On perd depuis la trace de Romanós, entré dans une longue fugue, pour le retrouver des années plus tard sur des drôles de unes de journaux – du genre vraiment pas drôle –, le visage grossièrement photoshopé par les Rembrandt des services de police qui venaient de l'arrêter, dans le but de dissimuler ses hématomes post-interrogatoires. Bande organisée, braquage, résistance avec violence, 15 ans de taule.

Il décide de poursuivre son parcours scolaire interrompu, et réussit à passer son bac depuis la prison centrale de Korydallós. Entré en IUT, il clame depuis des mois un droit à l'éducation supérieure garanti aux détenus par la Constitution grecque. Or la Constitution grecque garantit un tas de choses : audiovisuel public, sécurité sociale, droit de grève, conventions collectives… autant de droits en voie d'extinction à l'avènement de l'époque austéritaire.

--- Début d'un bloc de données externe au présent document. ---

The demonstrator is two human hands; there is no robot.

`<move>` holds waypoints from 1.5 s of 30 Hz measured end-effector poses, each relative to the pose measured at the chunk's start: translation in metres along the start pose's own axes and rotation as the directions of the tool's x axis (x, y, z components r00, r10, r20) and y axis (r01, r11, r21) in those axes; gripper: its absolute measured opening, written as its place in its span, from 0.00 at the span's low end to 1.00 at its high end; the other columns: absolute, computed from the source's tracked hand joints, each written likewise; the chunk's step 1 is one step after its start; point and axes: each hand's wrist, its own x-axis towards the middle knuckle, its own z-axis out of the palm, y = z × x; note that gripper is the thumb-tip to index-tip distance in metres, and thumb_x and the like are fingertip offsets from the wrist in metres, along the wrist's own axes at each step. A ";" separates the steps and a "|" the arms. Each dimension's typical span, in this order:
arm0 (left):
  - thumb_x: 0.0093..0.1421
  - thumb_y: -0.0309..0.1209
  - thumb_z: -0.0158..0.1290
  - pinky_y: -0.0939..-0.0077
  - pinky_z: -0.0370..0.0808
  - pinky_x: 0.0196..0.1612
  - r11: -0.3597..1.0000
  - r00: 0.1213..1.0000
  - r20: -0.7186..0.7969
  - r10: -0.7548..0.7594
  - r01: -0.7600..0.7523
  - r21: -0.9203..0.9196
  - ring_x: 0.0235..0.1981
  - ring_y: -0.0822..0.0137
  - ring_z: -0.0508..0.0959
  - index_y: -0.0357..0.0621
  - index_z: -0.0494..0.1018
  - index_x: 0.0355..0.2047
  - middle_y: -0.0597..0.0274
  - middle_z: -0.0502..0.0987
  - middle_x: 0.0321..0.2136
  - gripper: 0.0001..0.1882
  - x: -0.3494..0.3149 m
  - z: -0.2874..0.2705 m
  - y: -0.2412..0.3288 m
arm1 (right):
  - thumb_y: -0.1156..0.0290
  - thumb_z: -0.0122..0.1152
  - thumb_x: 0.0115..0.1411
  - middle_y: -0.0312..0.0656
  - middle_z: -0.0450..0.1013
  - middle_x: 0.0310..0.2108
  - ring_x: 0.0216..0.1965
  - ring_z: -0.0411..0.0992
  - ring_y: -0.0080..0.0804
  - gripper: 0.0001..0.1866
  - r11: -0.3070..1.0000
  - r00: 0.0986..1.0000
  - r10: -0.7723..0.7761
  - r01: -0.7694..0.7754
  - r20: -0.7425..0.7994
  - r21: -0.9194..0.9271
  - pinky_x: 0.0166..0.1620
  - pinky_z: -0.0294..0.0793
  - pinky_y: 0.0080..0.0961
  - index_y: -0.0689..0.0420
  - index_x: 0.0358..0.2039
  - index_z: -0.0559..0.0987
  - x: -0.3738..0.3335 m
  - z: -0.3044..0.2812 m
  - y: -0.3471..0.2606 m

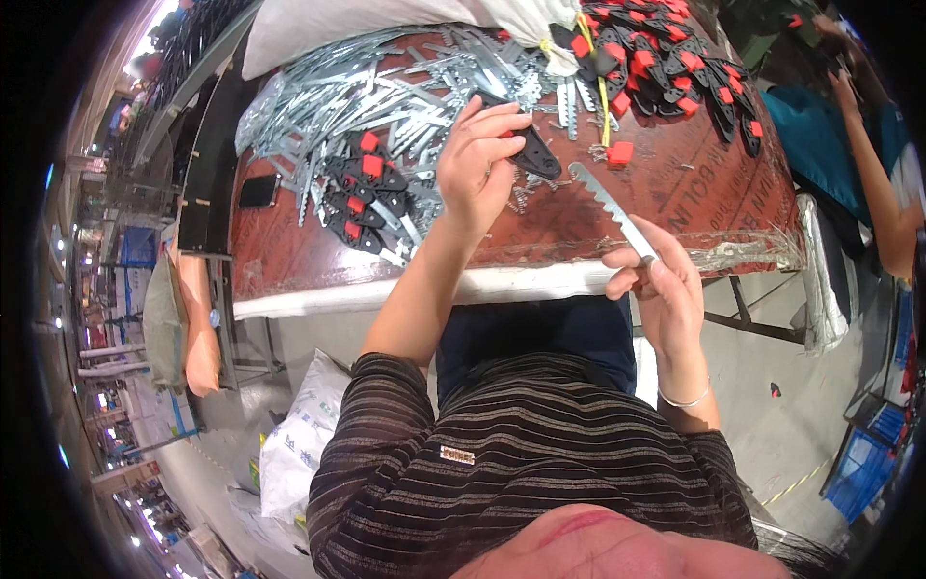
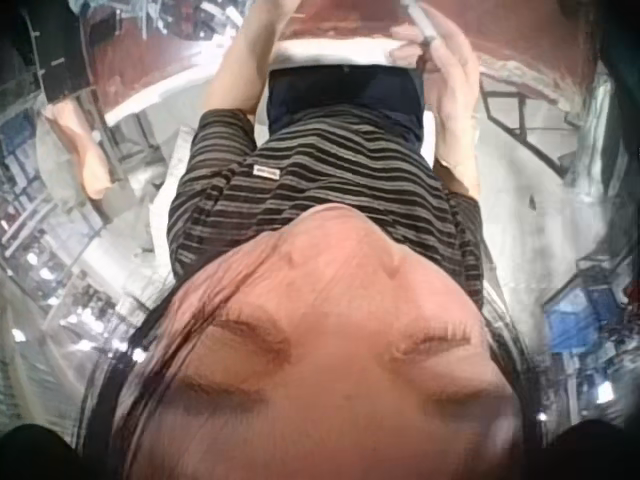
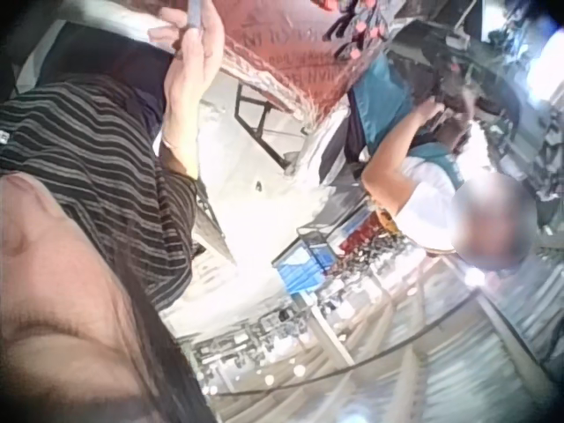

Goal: The person repeatedly picks up metal saw blades and red-and-black plastic handles from a table. They insert the blade into the handle and place the assembled unit on the table. The person briefly bends down to retrieve a dropped blade before resuming assembly.

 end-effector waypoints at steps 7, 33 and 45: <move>0.44 0.15 0.52 0.58 0.65 0.55 0.985 0.998 -0.049 0.040 -0.031 0.170 0.42 0.60 0.77 0.46 0.71 0.25 0.62 0.79 0.35 0.11 -0.003 -0.030 0.005 | 0.70 0.40 0.62 0.53 0.73 0.39 0.34 0.75 0.33 0.24 0.998 0.999 0.040 -0.039 0.024 -0.041 0.40 0.72 0.25 0.68 0.57 0.59 0.002 0.028 0.006; 0.60 0.52 0.44 0.74 0.72 0.36 -0.474 0.376 0.425 -0.823 -0.042 -0.880 0.31 0.69 0.70 0.46 0.68 0.43 0.63 0.69 0.28 0.23 -0.003 -0.007 0.010 | 0.72 0.40 0.61 0.53 0.73 0.38 0.34 0.75 0.33 0.23 0.992 0.992 0.121 -0.122 0.039 0.019 0.39 0.72 0.26 0.68 0.56 0.61 0.009 0.026 0.030; 0.59 0.49 0.48 0.71 0.73 0.39 -0.468 0.359 0.420 -0.833 -0.055 -0.882 0.28 0.72 0.71 0.47 0.70 0.40 0.68 0.68 0.25 0.20 -0.018 -0.006 0.002 | 0.73 0.39 0.61 0.53 0.73 0.37 0.34 0.74 0.33 0.22 0.990 0.990 0.140 -0.139 0.003 -0.027 0.40 0.72 0.27 0.68 0.55 0.61 0.007 0.028 0.031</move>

Depuis quelques jours, la jeunesse du pays se rassemble à nouveau autour d'un combat individuel qui parvient à symboliser un désarroi collectif. Le sixième anniversaire du meurtre d'Aléxis Grigorópoulos trouve Níkos Romanós – en grève de la faim depuis 26 jours – dans un état critique, et la ville d'Athènes asphyxiée par des milliers de policiers anti-émeute déployés pour maintenir un ordre social et économique toujours plus fragile. Un ordre qui règnera sans doute, mais qui ne gouvernera pas pour autant.